**About this task**
Only the lines from the beginning of the data below through the line containing "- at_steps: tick" belong in the response, each copied exactly.

**Exercise data**
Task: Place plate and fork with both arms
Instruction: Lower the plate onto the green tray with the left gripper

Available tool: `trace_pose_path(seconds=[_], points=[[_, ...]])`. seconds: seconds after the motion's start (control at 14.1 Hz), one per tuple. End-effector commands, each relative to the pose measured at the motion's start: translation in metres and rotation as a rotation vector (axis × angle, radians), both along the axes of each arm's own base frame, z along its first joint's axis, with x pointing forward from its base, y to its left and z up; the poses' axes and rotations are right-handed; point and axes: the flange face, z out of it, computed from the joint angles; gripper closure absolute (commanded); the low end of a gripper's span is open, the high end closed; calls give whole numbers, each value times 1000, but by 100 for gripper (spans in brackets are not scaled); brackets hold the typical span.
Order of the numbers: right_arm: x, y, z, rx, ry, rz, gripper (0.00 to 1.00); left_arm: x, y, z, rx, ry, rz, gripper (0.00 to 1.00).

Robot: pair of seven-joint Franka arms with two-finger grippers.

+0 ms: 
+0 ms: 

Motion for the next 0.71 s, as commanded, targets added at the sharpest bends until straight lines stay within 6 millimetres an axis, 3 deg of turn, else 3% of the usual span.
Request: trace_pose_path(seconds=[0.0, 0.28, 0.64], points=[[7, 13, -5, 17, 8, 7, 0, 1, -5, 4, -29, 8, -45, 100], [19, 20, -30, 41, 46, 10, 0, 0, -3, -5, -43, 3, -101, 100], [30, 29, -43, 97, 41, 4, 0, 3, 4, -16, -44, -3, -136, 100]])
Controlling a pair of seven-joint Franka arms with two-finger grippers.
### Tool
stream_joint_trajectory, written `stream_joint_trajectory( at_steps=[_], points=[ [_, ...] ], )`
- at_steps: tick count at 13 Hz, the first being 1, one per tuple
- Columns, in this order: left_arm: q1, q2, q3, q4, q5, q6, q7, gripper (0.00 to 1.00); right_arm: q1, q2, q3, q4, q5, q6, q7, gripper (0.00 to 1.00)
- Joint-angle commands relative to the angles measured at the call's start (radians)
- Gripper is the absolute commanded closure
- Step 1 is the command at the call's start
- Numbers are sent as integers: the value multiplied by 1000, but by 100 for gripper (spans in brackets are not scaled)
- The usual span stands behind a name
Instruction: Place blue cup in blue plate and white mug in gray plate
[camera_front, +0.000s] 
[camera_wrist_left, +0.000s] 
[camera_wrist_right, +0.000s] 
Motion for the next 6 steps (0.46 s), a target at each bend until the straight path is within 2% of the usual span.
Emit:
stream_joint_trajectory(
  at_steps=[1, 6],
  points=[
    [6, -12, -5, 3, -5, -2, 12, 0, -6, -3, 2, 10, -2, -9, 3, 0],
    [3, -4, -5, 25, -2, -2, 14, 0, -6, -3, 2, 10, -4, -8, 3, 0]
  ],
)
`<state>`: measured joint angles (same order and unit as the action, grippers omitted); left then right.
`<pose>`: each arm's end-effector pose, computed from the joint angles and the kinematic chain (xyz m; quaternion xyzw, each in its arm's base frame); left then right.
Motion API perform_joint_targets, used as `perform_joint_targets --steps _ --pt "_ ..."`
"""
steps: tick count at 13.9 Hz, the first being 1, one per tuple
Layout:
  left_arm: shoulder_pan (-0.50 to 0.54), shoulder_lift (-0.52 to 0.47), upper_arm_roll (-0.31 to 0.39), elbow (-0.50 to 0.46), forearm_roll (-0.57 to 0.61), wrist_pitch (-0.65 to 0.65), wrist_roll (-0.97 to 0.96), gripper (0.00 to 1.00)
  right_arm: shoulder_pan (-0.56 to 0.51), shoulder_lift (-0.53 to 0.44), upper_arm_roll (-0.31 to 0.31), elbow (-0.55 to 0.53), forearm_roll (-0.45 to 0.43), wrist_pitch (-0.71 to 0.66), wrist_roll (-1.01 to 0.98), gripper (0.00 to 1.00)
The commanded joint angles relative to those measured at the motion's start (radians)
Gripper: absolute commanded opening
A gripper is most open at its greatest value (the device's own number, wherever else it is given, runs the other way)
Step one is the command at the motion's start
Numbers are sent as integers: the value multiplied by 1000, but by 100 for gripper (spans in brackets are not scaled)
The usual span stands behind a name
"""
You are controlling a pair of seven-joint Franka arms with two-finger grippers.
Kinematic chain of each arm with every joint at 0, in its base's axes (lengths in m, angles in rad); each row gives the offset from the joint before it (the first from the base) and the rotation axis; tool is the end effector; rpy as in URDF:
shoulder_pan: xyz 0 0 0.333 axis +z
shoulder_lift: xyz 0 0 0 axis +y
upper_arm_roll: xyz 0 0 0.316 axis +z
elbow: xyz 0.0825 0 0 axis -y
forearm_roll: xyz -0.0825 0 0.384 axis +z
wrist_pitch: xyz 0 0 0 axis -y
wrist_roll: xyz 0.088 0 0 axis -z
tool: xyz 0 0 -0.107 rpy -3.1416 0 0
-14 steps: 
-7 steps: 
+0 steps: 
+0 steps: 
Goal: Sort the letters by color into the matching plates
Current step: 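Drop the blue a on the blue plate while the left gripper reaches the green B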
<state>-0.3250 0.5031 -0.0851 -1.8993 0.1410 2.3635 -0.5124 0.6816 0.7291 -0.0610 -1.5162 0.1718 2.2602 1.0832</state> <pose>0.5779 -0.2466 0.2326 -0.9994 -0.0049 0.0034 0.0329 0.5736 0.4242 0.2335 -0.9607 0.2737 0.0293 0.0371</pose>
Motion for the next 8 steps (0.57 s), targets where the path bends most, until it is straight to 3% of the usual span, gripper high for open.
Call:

**Result**
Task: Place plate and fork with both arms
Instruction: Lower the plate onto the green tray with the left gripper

Available tool: `trace_pose_path(seconds=[_], points=[[_, ...]])`. seconds: seconds after the motion's start (control at 14.1 Hz), one per tuple. End-effector commands, each relative to the pose measured at the motion's start: translation in metres and rotation as a rotation vector (axis × angle, radians), both along the axes of each arm's own base frame, z along its first joint's axis, with x pointing forward from its base, y to its left and z up; the poses' axes and rotations are right-handed; point and axes: the flange face, z out of it, computed from the joint angles; gripper closure absolute (commanded); the low end of a gripper's span is open, the high end closed; calls give whole numbers, each value times 1000, but by 100 for gripper (spans in brackets are not scaled); brackets hold the typical span.
Order of the numbers: right_arm: x, y, z, rx, ry, rz, gripper (0.00 to 1.00); left_arm: x, y, z, rx, ry, rz, gripper (0.00 to 1.00).

Robot: pair of seven-joint Franka arms with two-finger grippers.

+0 ms: 
+0 ms: 

Motion for the next 0.71 s, as commanded, targets added at the sharpest bends until straight lines stay within 6 millimetres an axis, 3 deg of turn, else 3% of the usual span.
Request: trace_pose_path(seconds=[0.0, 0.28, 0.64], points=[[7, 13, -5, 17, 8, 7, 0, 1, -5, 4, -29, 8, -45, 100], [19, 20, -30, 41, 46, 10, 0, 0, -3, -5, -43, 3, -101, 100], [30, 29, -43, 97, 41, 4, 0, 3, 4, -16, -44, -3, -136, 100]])
Controlling a pair of seven-joint Franka arms with two-finger grippers.
### Tool
stream_joint_trajectory, written `stream_joint_trajectory( at_steps=[_], points=[ [_, ...] ], )`
- at_steps: tick count at 13 Hz, the first being 1, one per tuple

The response is now finished.